L’île Perrot et sa première église

Église Sainte-Jeanne-de-Chantal

Concédée à François-Marie Perrot par Jean Talon le 29 octobre 1672, l’île Perrot est à un carrefour de routes d’eau. Au confluent de la rivière des Outaouais et du Saint-Laurent, l’île baigne à la fois dans le lac Saint-Louis et le lac des Deux-Montagnes. Ce qui a longtemps posé problème au plan de l’appartenance à une juridiction paroissiale, les habitants et leur pasteur devant se déplacer la plupart du temps en canot pour les offices religieux.

De 1672 à 1721, les insulaires relevaient de la paroisse de Pointe-Claire. Mais la chapelle de la paroisse de Sainte-Anne du Bout (Sainte-Anne-de-Bellevue aujourd’hui) étant plus proche, les habitants s’y firent baptiser, marier et enterrer en grand nombre.

Église Sainte-Jeanne-de-Chantal

Lors d’une enquête menée en 1721 par Benoit-Mathieu Collet, procureur général du Conseil Supérieur, on apprend que 10 chefs de famille dépendent de Pointe-Claire et que 14 autres relèvent de Sainte-Anne du Bout. Il note également qu’il y a un domaine, appartenant à Alexis Trottier-Desruisseaux, où il y a un fermier, sans en préciser la juridiction.

La population augmente avec les naissances et la seigneuresse Françoise Cuillerier, veuve de Joseph Trottier-Desruisseaux, encourage, en 1740, la construction d’une petite chapelle sur son domaine à la pointe du Moulin. Trois ans plus tard, elle donne aux représentants des habitants, les syndics, un terrain de 3 arpents, sur lequel est construite la chapelle, ainsi qu’un autre terrain de 60 arpents dans le but d’assurer des revenus au futur curé.

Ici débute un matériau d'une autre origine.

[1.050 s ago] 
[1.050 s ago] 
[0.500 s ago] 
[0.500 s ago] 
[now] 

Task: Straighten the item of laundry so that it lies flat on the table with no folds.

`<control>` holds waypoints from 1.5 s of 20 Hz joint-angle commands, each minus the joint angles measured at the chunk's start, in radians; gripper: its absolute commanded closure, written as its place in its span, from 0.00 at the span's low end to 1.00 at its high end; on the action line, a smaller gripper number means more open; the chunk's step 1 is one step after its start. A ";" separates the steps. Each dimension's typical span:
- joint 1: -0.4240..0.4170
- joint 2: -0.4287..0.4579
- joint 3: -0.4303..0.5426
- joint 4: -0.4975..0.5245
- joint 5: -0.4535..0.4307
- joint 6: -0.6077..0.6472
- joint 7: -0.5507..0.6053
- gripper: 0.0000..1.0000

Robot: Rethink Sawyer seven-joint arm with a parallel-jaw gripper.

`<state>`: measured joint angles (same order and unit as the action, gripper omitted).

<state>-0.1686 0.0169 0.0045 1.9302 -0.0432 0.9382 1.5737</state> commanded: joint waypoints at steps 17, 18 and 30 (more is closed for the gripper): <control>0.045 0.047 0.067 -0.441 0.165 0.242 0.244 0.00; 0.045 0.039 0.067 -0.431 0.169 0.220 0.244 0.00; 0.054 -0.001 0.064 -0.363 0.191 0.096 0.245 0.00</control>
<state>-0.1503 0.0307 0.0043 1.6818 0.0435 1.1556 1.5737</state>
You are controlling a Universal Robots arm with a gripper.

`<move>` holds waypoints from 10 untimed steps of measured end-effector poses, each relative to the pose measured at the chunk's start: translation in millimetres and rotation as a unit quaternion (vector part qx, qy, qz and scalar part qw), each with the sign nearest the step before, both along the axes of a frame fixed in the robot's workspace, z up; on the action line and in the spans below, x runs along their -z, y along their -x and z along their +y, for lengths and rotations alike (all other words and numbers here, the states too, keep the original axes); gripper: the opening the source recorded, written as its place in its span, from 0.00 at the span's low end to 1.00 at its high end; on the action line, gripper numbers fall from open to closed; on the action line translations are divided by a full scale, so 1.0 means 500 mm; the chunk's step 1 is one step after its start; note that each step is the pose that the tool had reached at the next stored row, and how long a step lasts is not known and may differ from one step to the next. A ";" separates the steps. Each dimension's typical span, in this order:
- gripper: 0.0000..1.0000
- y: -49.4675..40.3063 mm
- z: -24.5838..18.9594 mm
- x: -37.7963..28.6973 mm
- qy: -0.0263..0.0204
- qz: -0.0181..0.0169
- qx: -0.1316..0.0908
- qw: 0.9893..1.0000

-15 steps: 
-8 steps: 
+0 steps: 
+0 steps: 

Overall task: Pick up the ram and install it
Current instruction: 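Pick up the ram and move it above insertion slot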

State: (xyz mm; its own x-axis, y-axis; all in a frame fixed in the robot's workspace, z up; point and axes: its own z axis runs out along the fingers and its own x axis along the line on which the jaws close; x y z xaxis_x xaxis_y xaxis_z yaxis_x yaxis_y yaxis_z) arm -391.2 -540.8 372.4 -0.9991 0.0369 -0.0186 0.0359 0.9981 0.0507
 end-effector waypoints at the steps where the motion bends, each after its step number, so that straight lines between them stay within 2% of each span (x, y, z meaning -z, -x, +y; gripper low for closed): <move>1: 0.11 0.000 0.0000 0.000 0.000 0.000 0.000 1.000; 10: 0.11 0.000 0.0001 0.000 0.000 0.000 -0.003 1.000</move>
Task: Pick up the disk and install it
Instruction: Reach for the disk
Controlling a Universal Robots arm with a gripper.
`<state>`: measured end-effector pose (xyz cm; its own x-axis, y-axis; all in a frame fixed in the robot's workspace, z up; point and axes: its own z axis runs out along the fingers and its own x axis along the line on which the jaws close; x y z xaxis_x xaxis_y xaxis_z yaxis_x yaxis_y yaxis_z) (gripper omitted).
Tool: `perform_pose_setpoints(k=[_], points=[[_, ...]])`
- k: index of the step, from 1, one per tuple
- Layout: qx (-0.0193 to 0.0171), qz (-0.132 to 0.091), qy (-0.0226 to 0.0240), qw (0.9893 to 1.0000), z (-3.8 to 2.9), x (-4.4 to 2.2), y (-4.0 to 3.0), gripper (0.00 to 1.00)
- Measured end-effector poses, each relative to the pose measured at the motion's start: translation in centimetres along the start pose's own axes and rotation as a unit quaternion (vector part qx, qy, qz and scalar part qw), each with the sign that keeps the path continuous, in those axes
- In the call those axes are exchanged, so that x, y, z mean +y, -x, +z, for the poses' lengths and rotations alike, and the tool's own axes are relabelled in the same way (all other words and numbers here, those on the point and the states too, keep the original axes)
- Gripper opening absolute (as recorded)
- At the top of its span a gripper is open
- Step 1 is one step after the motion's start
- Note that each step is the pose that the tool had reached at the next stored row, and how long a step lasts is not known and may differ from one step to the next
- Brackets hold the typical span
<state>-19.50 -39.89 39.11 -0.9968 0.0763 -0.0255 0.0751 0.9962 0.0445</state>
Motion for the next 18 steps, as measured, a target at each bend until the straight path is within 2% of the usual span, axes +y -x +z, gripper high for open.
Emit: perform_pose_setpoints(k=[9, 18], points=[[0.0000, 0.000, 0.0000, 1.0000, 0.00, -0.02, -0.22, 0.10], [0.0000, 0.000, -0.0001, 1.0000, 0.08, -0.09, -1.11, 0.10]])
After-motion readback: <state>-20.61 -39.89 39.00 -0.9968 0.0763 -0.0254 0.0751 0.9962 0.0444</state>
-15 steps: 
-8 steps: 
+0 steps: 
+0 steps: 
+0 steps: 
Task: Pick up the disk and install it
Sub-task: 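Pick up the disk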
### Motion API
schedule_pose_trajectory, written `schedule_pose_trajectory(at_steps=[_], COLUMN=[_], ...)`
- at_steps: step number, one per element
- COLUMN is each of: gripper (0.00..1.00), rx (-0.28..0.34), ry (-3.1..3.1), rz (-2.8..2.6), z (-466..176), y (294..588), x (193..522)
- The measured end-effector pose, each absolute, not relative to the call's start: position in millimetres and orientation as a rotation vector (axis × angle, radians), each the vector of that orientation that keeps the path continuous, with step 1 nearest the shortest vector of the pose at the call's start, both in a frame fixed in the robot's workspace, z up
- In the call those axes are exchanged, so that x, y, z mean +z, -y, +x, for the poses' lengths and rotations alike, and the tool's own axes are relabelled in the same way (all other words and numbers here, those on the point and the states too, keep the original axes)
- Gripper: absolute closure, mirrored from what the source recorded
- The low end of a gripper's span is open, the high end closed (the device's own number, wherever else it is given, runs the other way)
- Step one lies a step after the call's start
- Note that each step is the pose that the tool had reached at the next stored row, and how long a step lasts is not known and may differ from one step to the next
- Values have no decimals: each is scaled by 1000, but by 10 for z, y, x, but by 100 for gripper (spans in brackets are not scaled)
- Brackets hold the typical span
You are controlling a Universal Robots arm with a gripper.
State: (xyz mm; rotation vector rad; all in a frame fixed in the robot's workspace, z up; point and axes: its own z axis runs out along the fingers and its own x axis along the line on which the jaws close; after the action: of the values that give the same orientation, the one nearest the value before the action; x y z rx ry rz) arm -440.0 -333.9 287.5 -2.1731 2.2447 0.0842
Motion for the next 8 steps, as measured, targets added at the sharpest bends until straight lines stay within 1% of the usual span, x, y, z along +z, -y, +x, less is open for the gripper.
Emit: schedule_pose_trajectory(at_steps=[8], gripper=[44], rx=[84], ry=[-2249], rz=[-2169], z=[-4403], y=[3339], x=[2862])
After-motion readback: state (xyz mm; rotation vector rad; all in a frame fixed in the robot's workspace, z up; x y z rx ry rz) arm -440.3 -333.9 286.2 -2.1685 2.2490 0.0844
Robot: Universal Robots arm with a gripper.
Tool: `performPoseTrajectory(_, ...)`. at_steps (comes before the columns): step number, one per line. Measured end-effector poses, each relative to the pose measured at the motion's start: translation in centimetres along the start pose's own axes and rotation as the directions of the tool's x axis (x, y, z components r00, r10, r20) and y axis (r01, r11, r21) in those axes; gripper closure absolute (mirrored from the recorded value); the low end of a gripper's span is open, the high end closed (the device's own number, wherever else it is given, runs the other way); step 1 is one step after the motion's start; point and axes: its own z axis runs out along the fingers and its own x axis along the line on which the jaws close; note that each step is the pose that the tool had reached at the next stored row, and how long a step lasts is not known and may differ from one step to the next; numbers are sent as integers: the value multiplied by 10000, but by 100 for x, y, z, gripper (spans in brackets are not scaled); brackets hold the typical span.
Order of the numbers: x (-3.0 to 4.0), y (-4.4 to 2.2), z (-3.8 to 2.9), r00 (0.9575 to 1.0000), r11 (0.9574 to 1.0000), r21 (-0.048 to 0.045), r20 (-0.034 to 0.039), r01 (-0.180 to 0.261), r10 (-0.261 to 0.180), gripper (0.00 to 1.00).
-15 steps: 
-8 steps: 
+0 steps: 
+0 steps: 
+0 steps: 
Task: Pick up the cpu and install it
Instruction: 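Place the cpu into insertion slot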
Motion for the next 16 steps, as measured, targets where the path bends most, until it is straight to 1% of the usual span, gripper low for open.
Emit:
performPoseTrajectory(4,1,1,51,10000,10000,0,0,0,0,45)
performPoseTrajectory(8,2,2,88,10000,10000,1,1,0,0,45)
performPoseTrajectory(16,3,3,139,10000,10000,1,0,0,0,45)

Église Sainte-Jeanne-de-Chantal

En 1753, la chapelle étant trop petite et trop éloignée de la population, le seigneur Jean-Baptiste Leduc, gendre et successeur de Françoise Cuillerier, procède à un échange de terrain avec la Fabrique qui n’a toujours pas recruté de curé. Il donne un terrain d’un arpent et demi de largeur sur 20 arpents de profondeur à l’endroit où se situe l’actuelle église Sainte-Jeanne-de-Chantal.

À compter de 1763, les 298 habitants de l’île Perrot relèvent de la paroisse Saint-Joseph de Soulanges (Les Cèdres) et malgré leur impatience, ce n’est qu’en 1773 que seront entrepris les travaux de construction de l’église qui seront terminés en août 1774.

Église Sainte-Jeanne-de-Chantal

Mais la paroisse n’a toujours pas de curé résidant. L’abbé Pierre Denaut, curé à Saint-Joseph de Soulanges, continue à assurer périodiquement le service dominical à l’église et ouvre les registres de la paroisse en décembre 1785. Le curé Cazeneuve, nommé en 1789, sera le premier curé à vivre en permanence dans l’île.

Au fil du temps, les « syndics » ou représentants des habitants qui administrent les biens de la paroisse naissante, font l’acquisition de mobilier, de toiles et de vases sacrés.

En 1812, l’église est agrandie avec l’ajout de deux transepts, du chœur surélevé et de la sacristie. Débutent alors les travaux de sculpture sur bois réalisés de 1812 à 1819 par Joseph Turcaut et de 1828 à 1820 par Louis-Xavier Leprohon. En 1852, le feu détruit la sacristie qui est reconstruite l’année suivante. La foudre frappe le clocher en 1863. Ce n’est que deux ans plus tard qu’il sera réparé en même temps que le toit. La façade et le clocher seront refaits en 1901. De nouvelles cloches seront installées en 1925. Ce seront là les derniers changements apparents à l’édifice que nous connaissons. L’église est classée monument historique en 1961 pour son ancienneté et la richesse de son ornementation intérieure.